We tend to look upon ‘aha moments’ as those times when an insight comes to solve a problem or to see our way through a challenging situation. While that is certainly the case, the real beauty of an ‘aha moment’ is that it reveals more us to ourselves. And, in discovering more of self, we discover more about others, our world, and our relationships with both.

Perhaps we would do well to savor our flashes of insight by taking time to express our gratitude and to reflect on what our new awareness has to offer beyond the current concern it appears to address. What is the wider, deeper message of this insight? Where is its application in my life?
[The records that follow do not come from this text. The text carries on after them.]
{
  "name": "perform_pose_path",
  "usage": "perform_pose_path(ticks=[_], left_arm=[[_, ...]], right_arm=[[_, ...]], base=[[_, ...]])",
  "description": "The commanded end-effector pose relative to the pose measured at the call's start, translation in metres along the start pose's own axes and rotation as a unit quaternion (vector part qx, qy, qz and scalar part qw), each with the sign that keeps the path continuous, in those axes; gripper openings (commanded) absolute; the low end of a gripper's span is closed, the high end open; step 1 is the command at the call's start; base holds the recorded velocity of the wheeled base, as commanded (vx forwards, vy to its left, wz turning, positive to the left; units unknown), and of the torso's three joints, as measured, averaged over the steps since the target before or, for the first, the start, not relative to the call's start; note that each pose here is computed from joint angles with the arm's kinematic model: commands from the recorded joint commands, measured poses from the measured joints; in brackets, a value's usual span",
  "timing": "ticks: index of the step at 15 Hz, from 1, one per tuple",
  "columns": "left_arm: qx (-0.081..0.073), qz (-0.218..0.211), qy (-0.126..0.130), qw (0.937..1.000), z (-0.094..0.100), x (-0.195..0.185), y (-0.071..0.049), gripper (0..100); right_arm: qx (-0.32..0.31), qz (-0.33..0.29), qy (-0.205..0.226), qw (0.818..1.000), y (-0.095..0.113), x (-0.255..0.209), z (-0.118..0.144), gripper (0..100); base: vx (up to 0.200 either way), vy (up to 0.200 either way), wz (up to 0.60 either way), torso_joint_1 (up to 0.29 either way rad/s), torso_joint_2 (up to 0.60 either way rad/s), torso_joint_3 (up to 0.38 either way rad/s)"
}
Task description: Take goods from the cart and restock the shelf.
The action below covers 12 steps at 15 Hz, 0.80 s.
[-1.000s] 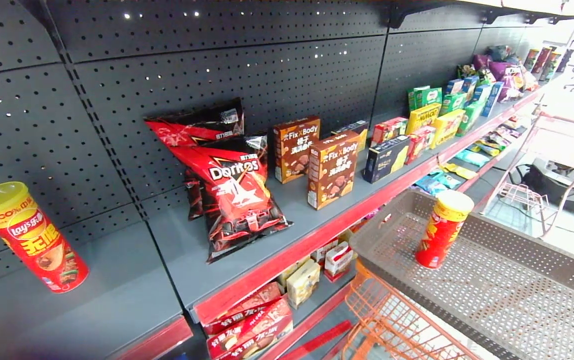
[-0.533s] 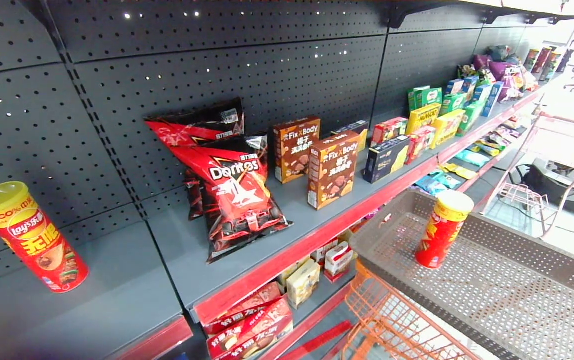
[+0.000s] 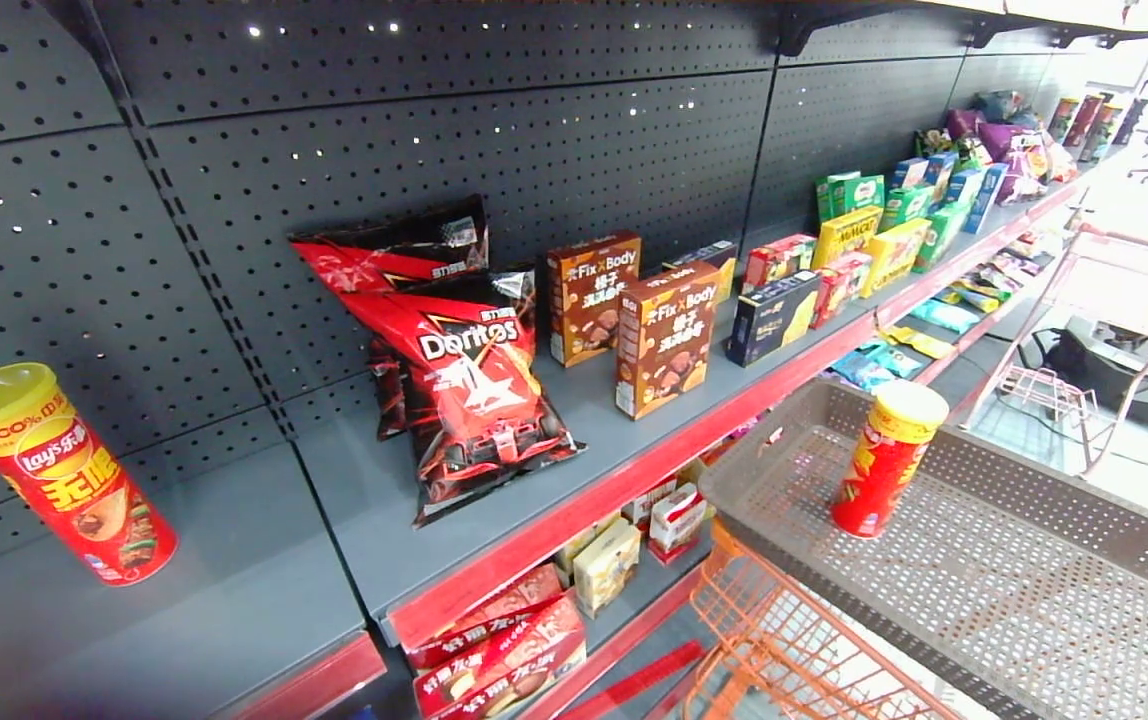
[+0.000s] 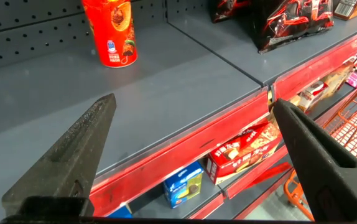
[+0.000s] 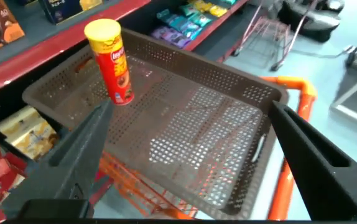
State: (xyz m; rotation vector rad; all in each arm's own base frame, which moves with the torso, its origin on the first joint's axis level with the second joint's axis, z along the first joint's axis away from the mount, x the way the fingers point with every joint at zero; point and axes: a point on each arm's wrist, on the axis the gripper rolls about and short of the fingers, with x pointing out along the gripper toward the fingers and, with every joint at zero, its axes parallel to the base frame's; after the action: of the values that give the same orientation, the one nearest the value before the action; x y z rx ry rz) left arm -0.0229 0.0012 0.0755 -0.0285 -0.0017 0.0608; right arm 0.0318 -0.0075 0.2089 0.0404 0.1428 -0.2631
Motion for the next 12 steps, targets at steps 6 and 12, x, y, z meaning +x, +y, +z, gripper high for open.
perform_pose_path(ticks=[6,12], left_arm=[[0.000,0.000,0.000,1.0000,0.000,0.000,0.000,100],[0.000,0.000,0.000,1.0000,0.000,0.000,0.000,100]], right_arm=[[-0.024,0.029,0.076,0.996,0.019,0.107,-0.003,100],[-0.051,0.098,0.167,0.980,0.021,0.160,-0.040,100]], base=[[0.000,0.000,0.00,0.000,0.00,0.000],[0.000,0.000,0.00,0.000,0.00,0.000]])
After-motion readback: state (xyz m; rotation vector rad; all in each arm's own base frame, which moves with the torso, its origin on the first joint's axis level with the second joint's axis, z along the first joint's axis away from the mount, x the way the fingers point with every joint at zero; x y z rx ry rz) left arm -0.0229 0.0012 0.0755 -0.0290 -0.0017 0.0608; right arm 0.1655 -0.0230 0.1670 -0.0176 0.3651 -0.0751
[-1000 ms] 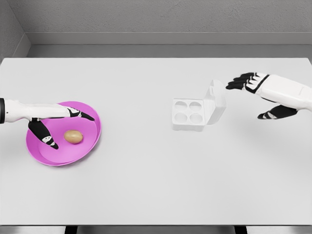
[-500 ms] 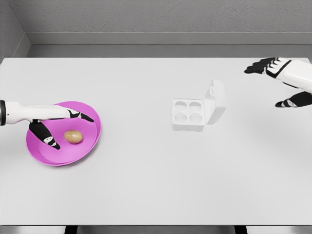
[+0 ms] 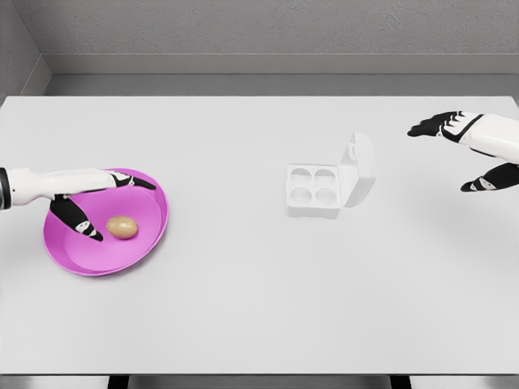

Beyond recognizing (remembering to be more accurate) inner beauty seeking expression as the source of insights (and for that matter, inspiration), I put attention on the words ‘within each of us’.  I invited that to settle in … each of us: all inclusive, each and every one. Not just some. Not just those with whom I agree. EVERYONE.

Aha! We each hold a piece of the Universal ‘puzzle’ that is beauty waiting patiently (or not) to be expressed. Those who make choices and take actions that I loathe are part of this great unfolding. Yes, even ‘him, her, them’. And …

NO! This awareness does not mean I give them a pass or that I look the other way, rather it reminds me that a part of my expression is compassion and care. It reminds me that diversity creates unity. It reminds me that polarity is a requirement for creation. It moves me ‘beyond hope and belief to the conviction of certainty’ that life in this chaotic time is but a blip in the eternity that is our infinite Universe.

My job, and yours, is to express the inner beauty that is ours and ours alone in everything we do moment to moment, day to day with love, not fear; with clarity, not confusion; with trust, not doubt. These expressions are our contribution to feeding the collective hunger for a world whose outer manifestation reflects what our hearts most desire.

A Shroud of Clouds and Blessed Rain in the Sangres!

A Shroud of Clouds and Blessed Rain in the Sangres!